Irán oficializó la incorporación del ayatolá Alireza Arafi al consejo de liderazgo provisional que asumirá la conducción del país tras la muerte del líder supremo Alí Jamenei. La confirmación fue realizada por el vocero del Consejo de Discernimiento de Conveniencia, Mohsen Dehnavi, quien precisó que el religioso formará parte del órgano encargado de administrar la transición institucional.

El cuerpo interino estará integrado también por el presidente iraní y el titular del Poder Judicial. Su misión será garantizar la gobernabilidad hasta que la Asamblea de Expertos designe a un nuevo líder supremo de carácter permanente.

De acuerdo con distintos reportes, Jamenei falleció en Teherán durante los bombardeos vinculados a la ofensiva militar atribuida a Estados Unidos e Israel. La agencia semioficial Fars señaló que el ayatolá murió en su despacho mientras seguía de cerca la respuesta oficial a los ataques.
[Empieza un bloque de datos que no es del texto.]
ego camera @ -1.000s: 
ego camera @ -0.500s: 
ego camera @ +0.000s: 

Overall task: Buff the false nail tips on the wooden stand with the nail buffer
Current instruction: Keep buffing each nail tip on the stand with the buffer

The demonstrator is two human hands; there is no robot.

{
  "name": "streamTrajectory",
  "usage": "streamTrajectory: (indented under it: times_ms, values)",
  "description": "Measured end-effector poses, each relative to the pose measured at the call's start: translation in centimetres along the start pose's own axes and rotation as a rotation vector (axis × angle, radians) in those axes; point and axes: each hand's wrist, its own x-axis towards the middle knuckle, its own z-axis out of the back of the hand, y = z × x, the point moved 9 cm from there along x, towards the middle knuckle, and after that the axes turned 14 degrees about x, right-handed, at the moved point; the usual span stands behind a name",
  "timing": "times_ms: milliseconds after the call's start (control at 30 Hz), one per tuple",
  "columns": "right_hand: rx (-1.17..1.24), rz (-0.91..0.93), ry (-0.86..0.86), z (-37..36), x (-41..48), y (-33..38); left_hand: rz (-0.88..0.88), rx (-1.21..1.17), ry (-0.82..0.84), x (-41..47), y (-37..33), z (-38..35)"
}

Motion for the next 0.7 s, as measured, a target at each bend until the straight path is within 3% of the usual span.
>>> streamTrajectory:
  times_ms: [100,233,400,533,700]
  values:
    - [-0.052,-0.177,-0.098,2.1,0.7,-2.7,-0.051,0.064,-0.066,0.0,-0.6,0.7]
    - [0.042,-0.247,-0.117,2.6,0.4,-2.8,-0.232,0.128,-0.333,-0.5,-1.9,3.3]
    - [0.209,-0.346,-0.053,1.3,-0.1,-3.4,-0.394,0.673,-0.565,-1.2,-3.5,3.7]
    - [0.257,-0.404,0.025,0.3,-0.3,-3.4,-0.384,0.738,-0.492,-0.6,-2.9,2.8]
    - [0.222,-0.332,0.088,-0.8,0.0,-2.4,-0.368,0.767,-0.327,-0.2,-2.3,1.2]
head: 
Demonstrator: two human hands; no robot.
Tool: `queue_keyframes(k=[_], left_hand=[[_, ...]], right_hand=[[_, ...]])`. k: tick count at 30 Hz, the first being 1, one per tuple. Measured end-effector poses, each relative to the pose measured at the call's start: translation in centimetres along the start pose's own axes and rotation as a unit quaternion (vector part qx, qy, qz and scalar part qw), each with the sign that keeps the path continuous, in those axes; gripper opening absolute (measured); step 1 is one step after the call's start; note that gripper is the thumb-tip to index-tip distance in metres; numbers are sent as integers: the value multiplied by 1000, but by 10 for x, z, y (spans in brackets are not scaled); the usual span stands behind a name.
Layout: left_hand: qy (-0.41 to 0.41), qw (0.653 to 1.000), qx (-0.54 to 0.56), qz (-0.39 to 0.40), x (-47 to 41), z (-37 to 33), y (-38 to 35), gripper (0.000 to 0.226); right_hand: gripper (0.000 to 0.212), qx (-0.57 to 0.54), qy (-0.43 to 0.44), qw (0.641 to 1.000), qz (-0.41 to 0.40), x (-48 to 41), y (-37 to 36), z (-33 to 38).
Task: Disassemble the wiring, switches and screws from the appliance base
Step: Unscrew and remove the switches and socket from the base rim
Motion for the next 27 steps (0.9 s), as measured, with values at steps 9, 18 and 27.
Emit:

Versiones periodísticas sostienen que la operación habría estado precedida por un trabajo de inteligencia que permitió rastrear los movimientos del líder iraní en los días previos.

El fallecimiento de Jamenei marca un punto de inflexión en la historia política de la República Islámica. Desde su instauración en 1979, el país solo había atravesado una sucesión en la jefatura suprema, cuando en 1989 Jamenei asumió el cargo tras la muerte de Ali Jomeini.

Los ataques también dejaron víctimas entre las máximas autoridades militares y de seguridad del régimen. Entre los fallecidos se encuentran el jefe de la Guardia Revolucionaria, Mohammad Pakpour; el funcionario de seguridad Ali Shamkhani; el jefe del Estado Mayor, Abdolrahim Mousavi; y el ministro de Defensa, Aziz Nasir Zadeh.